President Donald Trump said on June 9 that additional details on the immigration deal reached with Mexico will be released by his administration at the “appropriate” time, without elaborating. He also denounced what he described as a “false” report from The New York Times.

In a string of early morning tweets, Trump disputed claims the deal contained commitments already agreed upon with Mexico months before he signed it. The president was responding to a June 8 article from The New York Times that cited unnamed officials from both countries.

“Another false report in the Failing @nytimes,” Trump wrote. “We have been trying to get some of these Border Actions for a long time, as have other administrations, but were not able to get them, or get them in full, until our signed agreement with Mexico.”
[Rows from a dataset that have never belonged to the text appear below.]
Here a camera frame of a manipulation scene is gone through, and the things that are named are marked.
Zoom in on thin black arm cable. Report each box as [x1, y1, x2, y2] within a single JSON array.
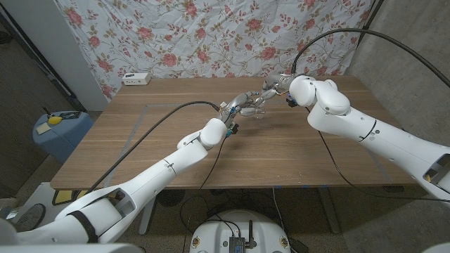
[[304, 105, 450, 204], [179, 135, 228, 212]]

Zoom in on grey table leg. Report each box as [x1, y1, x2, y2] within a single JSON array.
[[318, 188, 341, 235]]

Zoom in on black flat device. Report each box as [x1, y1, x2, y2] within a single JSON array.
[[58, 110, 82, 120]]

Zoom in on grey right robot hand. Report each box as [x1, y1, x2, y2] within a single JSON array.
[[252, 72, 295, 107]]

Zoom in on dark round floor plate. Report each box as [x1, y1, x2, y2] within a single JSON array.
[[13, 202, 46, 233]]

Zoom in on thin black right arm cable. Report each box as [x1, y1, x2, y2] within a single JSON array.
[[304, 105, 450, 204]]

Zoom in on white power strip box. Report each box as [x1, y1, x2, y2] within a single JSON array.
[[122, 72, 151, 86]]

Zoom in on clear plastic medicine bottle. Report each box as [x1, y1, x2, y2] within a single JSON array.
[[251, 103, 267, 119]]

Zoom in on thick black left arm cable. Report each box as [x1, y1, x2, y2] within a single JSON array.
[[84, 100, 222, 196]]

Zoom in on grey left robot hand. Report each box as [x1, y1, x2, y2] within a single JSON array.
[[219, 91, 268, 124]]

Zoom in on black router with antenna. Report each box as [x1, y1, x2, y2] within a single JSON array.
[[229, 220, 257, 253]]

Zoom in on yellow and black board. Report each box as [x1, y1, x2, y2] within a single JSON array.
[[51, 189, 89, 207]]

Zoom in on blue round stool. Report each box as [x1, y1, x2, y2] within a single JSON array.
[[32, 110, 94, 164]]

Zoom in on black backdrop stand pole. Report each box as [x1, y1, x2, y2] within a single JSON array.
[[356, 0, 385, 46]]

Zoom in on floral backdrop cloth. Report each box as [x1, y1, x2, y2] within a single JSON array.
[[54, 0, 375, 103]]

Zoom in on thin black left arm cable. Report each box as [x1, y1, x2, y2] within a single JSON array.
[[179, 135, 228, 212]]

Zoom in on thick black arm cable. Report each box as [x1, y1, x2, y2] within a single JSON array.
[[84, 100, 222, 196], [290, 27, 450, 89]]

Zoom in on white table leg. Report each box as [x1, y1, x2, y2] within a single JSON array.
[[139, 196, 158, 235]]

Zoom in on white robot torso base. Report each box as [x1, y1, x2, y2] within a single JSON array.
[[189, 209, 292, 253]]

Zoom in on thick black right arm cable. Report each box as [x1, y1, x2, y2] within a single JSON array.
[[290, 27, 450, 89]]

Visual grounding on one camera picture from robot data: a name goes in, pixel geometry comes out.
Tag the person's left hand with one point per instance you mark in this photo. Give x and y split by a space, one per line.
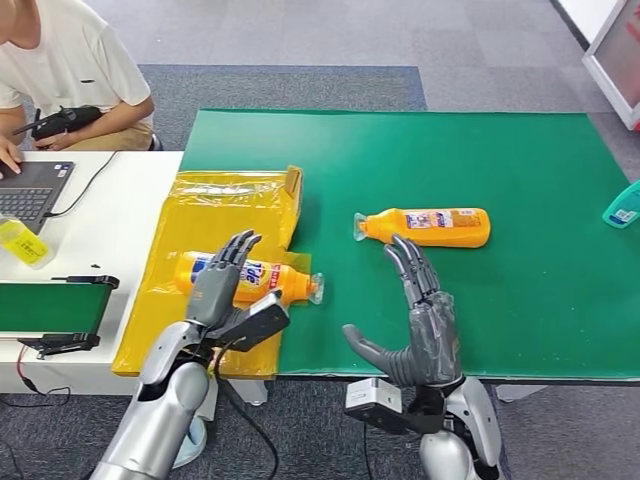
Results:
53 140

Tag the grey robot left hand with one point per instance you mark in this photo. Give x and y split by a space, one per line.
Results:
220 285

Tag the person's right hand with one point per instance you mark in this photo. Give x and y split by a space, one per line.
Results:
10 156

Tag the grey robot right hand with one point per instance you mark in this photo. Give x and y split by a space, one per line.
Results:
435 331

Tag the black remote controller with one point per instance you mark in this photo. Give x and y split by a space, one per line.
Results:
75 119

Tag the orange detergent bottle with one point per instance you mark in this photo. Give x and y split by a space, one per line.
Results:
390 228
285 283

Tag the person's left forearm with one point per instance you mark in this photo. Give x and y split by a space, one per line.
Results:
118 122

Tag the person's right forearm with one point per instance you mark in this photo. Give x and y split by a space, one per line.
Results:
10 122

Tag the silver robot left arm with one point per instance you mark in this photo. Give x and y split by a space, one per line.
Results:
160 411

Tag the clear bottle yellow label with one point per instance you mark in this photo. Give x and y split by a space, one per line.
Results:
23 245

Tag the teal plastic bottle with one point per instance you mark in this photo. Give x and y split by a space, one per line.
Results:
623 208

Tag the dark grey laptop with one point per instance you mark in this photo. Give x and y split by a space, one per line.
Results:
30 199

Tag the person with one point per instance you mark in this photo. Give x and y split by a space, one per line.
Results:
70 60

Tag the yellow film-wrapped box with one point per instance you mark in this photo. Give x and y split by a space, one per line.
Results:
164 225

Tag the white desk leg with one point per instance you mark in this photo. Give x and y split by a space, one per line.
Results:
213 397

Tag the white table foot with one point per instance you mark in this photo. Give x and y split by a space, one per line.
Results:
518 393
250 393

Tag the white low desk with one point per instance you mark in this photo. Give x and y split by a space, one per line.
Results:
125 212

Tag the white rounded base foot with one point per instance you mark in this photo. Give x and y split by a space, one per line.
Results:
192 444

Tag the green table mat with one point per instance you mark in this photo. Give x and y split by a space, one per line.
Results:
525 166

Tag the white framed sign board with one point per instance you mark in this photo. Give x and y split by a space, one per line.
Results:
623 63

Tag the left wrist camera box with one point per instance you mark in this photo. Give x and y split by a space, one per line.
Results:
260 321

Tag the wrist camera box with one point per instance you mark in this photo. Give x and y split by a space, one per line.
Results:
372 401
260 321

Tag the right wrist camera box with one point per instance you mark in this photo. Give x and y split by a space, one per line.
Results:
372 401

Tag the green panel black frame device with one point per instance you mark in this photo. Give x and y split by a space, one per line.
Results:
50 308

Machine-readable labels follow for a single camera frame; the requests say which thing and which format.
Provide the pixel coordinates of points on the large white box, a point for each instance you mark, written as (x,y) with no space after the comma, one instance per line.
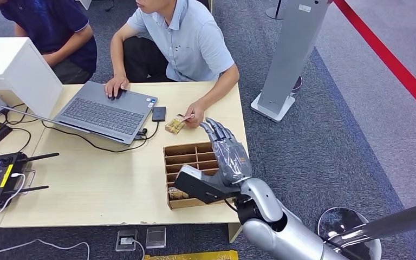
(10,68)

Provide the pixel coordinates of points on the chrome stanchion post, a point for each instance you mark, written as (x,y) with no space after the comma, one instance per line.
(358,229)

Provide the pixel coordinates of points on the small black external drive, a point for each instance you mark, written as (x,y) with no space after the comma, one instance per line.
(159,113)

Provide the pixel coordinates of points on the dark stanchion base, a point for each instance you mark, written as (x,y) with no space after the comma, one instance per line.
(275,12)

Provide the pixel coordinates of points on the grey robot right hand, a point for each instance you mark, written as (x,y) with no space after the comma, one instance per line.
(231,158)

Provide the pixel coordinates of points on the yellow flat object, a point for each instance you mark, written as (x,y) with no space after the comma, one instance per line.
(193,256)

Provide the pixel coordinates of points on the person's left forearm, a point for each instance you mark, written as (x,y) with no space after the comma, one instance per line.
(73,45)
(218,86)

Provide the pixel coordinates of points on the person's right hand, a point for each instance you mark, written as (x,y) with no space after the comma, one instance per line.
(116,85)

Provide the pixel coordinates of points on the brown slotted card holder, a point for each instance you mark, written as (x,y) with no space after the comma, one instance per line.
(174,205)

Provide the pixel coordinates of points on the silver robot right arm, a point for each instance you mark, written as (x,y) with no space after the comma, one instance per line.
(287,237)

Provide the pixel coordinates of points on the floor socket with plug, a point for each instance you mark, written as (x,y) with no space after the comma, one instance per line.
(125,239)

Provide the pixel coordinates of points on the dark round foot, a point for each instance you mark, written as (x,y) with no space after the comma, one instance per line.
(297,84)

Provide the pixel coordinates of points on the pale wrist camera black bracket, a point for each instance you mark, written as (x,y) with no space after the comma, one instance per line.
(192,172)

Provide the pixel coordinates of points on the red barrier belt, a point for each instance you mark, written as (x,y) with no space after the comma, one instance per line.
(391,61)

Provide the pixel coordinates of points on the person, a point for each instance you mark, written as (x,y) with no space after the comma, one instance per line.
(193,46)
(50,21)

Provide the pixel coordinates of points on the person's right forearm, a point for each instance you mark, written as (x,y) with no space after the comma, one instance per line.
(117,57)

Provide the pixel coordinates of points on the closed floor socket cover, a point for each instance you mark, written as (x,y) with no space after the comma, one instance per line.
(156,237)

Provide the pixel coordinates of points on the grey kiosk pillar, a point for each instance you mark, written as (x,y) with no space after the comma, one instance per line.
(290,54)

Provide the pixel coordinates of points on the person's left hand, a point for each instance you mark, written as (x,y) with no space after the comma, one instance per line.
(198,111)
(51,58)

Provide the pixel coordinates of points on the grey open laptop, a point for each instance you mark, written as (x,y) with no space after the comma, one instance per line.
(104,114)

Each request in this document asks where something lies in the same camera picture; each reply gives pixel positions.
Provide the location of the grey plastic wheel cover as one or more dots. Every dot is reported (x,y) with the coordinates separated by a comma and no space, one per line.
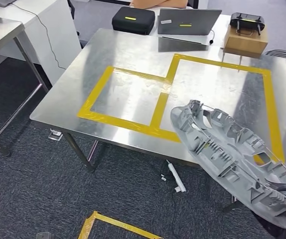
(232,155)

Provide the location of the steel workbench table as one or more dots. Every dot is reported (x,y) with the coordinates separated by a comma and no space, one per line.
(70,99)

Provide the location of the yellow tape large square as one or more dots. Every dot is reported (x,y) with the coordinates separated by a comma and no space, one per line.
(273,109)

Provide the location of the white power strip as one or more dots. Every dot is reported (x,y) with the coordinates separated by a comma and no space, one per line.
(176,177)

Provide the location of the brown cardboard box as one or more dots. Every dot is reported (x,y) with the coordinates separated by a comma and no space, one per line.
(245,44)

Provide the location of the small white plug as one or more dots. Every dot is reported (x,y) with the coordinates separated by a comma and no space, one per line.
(163,178)

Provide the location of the black remote controller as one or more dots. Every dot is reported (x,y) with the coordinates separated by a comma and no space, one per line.
(247,18)

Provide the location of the grey laptop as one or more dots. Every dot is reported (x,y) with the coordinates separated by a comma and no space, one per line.
(187,21)

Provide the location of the black office chair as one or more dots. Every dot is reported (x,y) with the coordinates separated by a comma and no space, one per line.
(70,8)
(193,3)

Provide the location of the yellow tape small square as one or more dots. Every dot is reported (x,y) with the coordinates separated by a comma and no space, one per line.
(113,121)

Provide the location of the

The agreement, announced by Trump on June 7, comes after three days of negotiations in Washington and averts the 5 percent import tariffs Trump had planned to impose on Mexico. In turn, Mexico agreed to take “strong measures” to stem the flow of illegal immigrants crossing the border, most of whom are travelling through Mexico from other Central American countries.

“Importantly, some things not mentioned in yesterday press release, one in particular, were agreed upon. That will be announced at the appropriate time,” Trump said in another post. “There is now going to be great cooperation between Mexico & the USA, something that didn’t exist for decades.”

The White House did not immediately respond to a request for comment on the additional details.

In additional tweets, Trump described how for years Mexico had been uncooperative on the border until now, and expressed “full confidence” that Mexican President Andrés Manuel López Obrador will get the job “properly done.”

The deal includes the expansion of the Migrant Protection Protocols program that sends migrants seeking asylum in the United States to Mexico while their cases are being processed. Mexico will also boost security on their side of the border, including the deployment of the National Guard.

The New York Times claimed the program’s expansion was agreed upon in December and that Mexico had already agreed in March to deploy its National Guard.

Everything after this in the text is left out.